Nothing beyond the line containing "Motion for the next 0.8" is to be printed; print exactly each line from the start of the records below through that line, leaving out pictures.

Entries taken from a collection
# # # # #
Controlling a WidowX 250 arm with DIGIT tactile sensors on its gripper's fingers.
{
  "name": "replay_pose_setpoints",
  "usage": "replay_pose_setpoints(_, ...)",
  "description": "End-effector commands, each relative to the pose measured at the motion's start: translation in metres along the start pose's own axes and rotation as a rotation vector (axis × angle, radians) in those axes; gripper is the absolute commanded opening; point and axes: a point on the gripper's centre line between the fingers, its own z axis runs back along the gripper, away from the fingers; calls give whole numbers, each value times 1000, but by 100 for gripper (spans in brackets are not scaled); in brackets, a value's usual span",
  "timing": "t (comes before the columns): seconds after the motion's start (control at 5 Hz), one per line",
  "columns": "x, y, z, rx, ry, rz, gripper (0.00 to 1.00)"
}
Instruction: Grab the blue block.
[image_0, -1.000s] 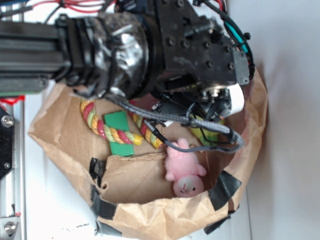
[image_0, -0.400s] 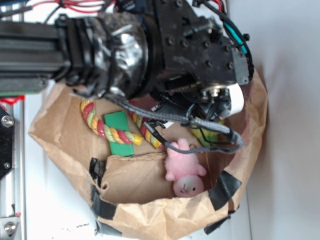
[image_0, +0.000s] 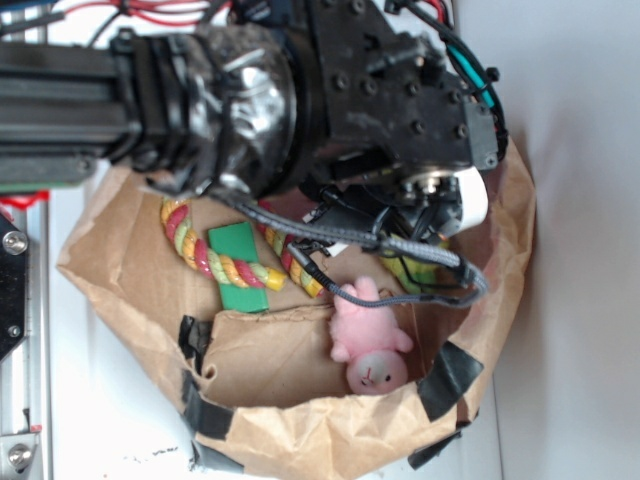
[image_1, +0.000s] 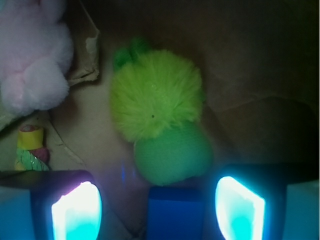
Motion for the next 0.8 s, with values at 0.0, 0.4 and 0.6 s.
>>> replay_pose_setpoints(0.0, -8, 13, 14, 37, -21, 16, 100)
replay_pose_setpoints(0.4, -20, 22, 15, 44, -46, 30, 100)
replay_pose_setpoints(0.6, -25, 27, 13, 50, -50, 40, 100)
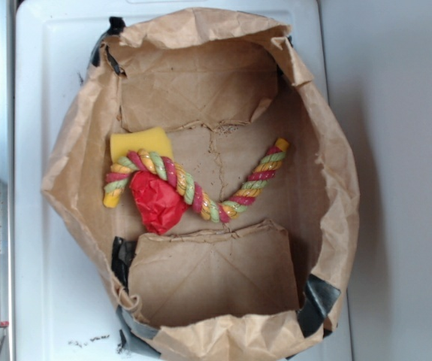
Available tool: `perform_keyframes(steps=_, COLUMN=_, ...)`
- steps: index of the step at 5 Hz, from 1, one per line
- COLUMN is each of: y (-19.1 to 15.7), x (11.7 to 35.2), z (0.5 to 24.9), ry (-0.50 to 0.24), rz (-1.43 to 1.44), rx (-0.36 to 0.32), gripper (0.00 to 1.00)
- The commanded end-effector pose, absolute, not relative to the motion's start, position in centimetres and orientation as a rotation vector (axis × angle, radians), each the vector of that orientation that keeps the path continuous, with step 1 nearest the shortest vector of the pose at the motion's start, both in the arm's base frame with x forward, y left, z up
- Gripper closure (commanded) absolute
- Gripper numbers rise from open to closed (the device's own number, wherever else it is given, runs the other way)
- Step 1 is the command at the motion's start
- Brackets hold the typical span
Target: Grab the multicolored rope.
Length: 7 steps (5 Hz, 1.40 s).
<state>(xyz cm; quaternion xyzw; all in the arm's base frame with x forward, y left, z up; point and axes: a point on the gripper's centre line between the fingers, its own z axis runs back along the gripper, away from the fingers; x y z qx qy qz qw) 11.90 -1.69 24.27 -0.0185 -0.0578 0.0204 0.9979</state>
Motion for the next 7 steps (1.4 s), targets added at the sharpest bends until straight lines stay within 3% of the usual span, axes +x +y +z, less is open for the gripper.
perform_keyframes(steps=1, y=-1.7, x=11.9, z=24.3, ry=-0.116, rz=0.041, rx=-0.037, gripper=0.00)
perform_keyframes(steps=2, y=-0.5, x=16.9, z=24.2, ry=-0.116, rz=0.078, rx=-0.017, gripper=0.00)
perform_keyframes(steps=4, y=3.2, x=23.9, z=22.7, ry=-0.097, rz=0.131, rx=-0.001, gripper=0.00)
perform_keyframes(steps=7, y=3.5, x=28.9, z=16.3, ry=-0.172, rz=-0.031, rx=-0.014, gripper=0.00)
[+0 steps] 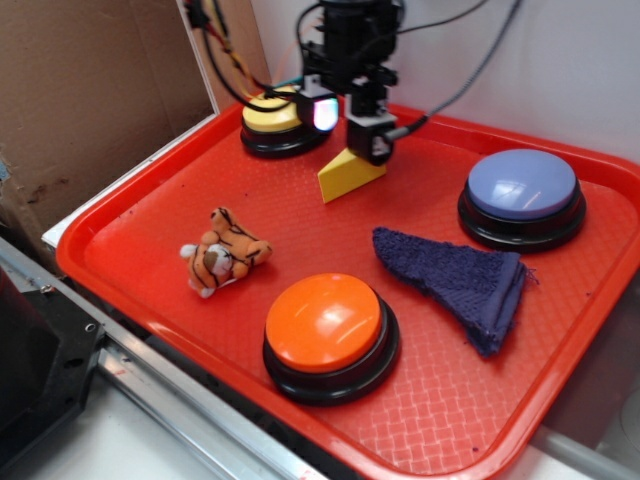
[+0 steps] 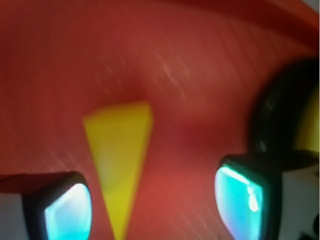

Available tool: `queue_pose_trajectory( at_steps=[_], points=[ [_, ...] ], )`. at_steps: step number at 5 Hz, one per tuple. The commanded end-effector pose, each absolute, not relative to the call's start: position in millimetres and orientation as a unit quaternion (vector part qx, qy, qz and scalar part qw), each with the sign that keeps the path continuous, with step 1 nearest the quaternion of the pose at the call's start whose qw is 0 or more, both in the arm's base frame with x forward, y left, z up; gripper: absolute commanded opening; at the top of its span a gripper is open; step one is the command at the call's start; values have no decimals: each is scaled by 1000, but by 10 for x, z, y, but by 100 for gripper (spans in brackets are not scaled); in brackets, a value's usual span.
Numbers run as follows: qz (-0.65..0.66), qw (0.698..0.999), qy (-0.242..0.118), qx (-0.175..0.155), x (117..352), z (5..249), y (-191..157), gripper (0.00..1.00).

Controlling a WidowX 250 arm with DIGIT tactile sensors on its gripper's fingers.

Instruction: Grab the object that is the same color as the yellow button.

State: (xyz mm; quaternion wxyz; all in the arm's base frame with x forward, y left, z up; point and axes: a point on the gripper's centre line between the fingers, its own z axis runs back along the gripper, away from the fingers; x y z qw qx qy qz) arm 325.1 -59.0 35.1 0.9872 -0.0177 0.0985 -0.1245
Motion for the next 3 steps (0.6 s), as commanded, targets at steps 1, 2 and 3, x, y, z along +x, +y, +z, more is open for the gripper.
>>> queue_pose_trajectory(
  at_steps=[1, 2, 3],
  points=[
    [-120, 982, 147, -5, 3373, 59, -673, 83],
    [-101, 979, 179, 1, 3276, -84, -604, 0],
    [-112, 981, 161, -6, 3257, 104, -572, 0]
  ],
)
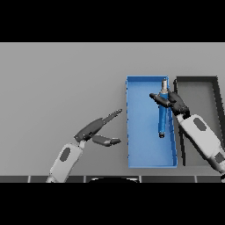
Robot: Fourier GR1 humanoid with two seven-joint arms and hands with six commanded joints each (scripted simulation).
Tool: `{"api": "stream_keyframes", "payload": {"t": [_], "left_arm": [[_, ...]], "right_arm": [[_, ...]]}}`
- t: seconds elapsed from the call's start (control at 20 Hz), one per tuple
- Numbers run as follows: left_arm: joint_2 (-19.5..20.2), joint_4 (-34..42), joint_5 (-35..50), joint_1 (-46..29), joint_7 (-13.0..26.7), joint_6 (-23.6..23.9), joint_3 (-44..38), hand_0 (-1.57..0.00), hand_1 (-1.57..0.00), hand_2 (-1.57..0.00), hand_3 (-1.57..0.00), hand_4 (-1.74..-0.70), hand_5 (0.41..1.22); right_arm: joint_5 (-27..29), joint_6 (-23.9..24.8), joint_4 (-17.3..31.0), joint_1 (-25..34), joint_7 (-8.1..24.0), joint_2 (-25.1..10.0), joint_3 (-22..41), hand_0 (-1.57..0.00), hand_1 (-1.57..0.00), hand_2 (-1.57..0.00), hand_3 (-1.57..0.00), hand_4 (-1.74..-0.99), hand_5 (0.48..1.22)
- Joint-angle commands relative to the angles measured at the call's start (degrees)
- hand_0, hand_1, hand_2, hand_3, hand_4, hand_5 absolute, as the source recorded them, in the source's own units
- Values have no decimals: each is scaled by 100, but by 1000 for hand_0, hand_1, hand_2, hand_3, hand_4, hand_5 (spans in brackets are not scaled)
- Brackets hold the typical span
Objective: Pick up the blue pipe and place it into the blue bin.
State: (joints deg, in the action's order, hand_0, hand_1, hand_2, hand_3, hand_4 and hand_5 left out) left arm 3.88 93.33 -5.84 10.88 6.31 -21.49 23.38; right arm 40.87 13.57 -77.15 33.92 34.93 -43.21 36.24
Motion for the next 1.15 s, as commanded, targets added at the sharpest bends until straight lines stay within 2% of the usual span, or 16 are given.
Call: {"api": "stream_keyframes", "payload": {"t": [0.0,0.1,0.2,0.55,0.75,0.8,1.1], "left_arm": [[-9,-20,5,-7,28,-12,12,1,1,1,1,-879,430],[-21,10,-35,-89,36,16,59,1,1,1,1,-884,429],[-29,10,-53,-95,39,36,64,1,1,1,1,-886,428],[-10,6,-62,-57,39,45,41,1,1,1,1,-887,429],[-9,-90,-129,-56,-13,65,49,1,1,1,1,-887,431],[43,-53,-90,-57,-104,22,25,1,1,1,1,-886,431],[-58,-89,-151,-55,-44,86,86,1,1,1,1,-885,431]], "right_arm": [[117,-60,-10,176,-34,-169,357,-383,-350,-350,-206,-1219,1137],[34,-342,-86,356,-52,-332,669,-245,-223,-224,-131,-1142,1030],[76,-400,-88,377,2,-395,830,-156,-143,-143,-84,-1083,934],[114,-400,40,666,2,-543,1450,-32,-29,-29,-17,-1038,734],[113,-396,94,778,1,-570,1580,-13,-11,-11,-6,-1022,672],[118,-439,77,755,-18,-575,1598,-10,-9,-9,-5,-1020,666],[117,-562,130,710,-100,-615,1603,-6,-5,-5,-3,-1022,643]]}}
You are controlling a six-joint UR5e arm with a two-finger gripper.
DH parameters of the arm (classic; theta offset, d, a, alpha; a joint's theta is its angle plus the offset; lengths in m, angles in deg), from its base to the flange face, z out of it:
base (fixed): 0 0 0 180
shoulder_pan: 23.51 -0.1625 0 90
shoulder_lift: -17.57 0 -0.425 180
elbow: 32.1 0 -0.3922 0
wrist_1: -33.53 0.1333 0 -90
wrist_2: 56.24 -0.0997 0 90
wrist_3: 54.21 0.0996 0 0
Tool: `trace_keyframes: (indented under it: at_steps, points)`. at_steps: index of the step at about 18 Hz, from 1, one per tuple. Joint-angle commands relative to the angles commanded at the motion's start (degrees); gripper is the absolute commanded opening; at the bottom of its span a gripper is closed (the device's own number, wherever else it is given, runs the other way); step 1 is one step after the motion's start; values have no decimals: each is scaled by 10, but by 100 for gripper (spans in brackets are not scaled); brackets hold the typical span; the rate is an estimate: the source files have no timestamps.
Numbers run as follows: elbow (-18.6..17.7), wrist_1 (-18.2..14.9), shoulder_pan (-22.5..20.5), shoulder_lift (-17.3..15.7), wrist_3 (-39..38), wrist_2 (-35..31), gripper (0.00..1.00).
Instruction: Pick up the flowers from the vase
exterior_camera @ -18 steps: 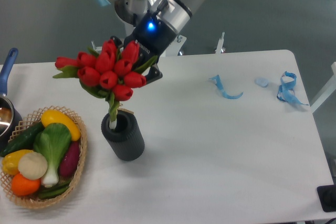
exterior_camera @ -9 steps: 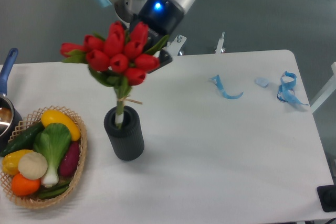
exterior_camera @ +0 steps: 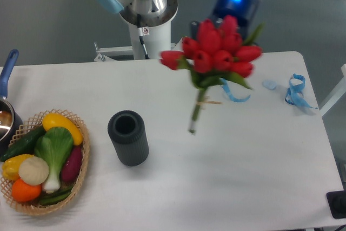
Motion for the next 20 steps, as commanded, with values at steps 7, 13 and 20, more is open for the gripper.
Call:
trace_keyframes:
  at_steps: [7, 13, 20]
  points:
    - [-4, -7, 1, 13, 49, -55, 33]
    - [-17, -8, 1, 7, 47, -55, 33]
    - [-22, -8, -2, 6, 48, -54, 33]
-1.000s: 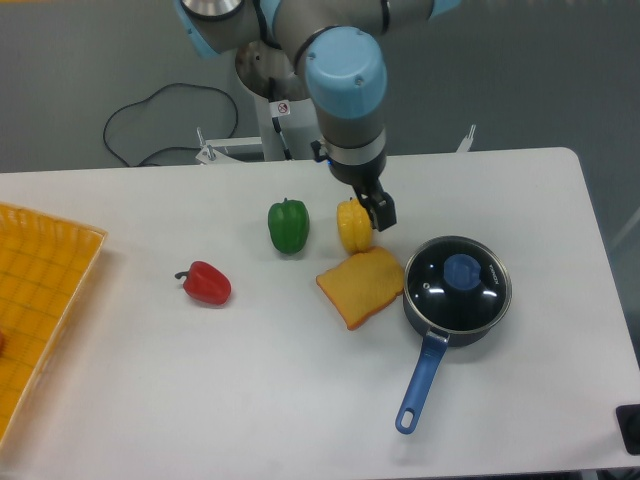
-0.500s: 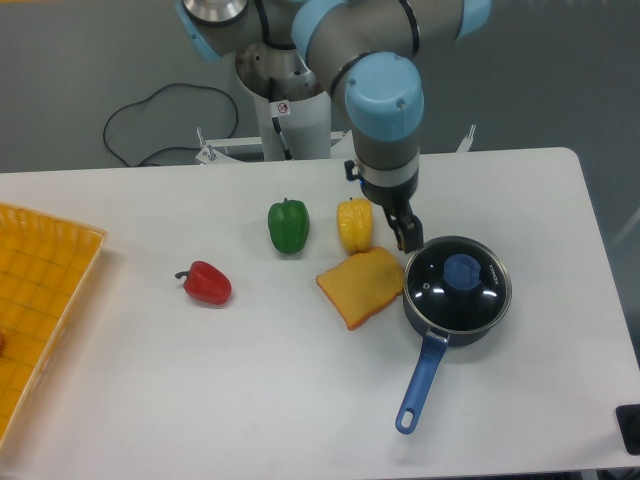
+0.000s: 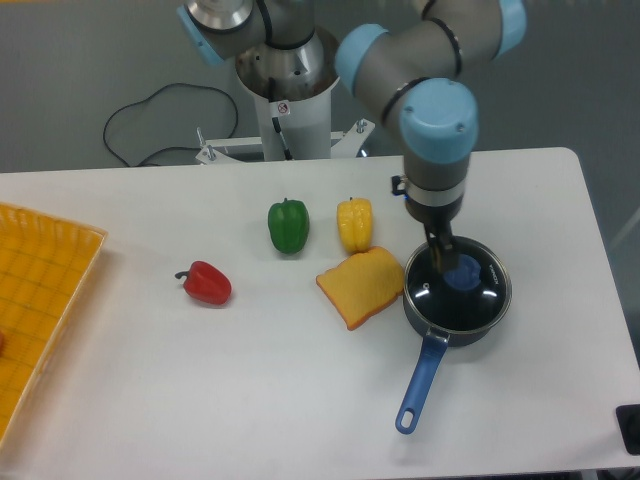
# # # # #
Solved problem:
Controlling a WidowX 250 arm with DIGIT tactile sensors on its gripper's fingers.
{
  "name": "replay_pose_setpoints",
  "usage": "replay_pose_setpoints(_, ...)",
  "description": "End-effector commands, each relative to the pose measured at the motion's start: translation in metres along the start pose's own axes and rotation as a rotation vector (axis × angle, radians) in those axes; gripper is the absolute commanded opening; point and axes: a point on the gripper's centre line between the fingers, its own z axis runs back along the gripper, away from the fingers; calls give whole numbers, each value times 1000, but by 100 for gripper (spans in brackets are not scaled); in brackets, a value's usual span",
  "timing": "t (comes before the columns): seconds after the motion's start (control at 5 Hz), one per line",
  "columns": "x, y, z, rx, ry, rz, gripper (0.00 to 1.00)"
}
Instruction: Grab the blue block.
[image_0, -1.000s] 
[image_0, -0.400s] 
[image_0, +0.000s] 
[image_1, +0.000s] 
Motion for the next 0.8 s, with values at 0.0, 0.4 and 0.6 s.

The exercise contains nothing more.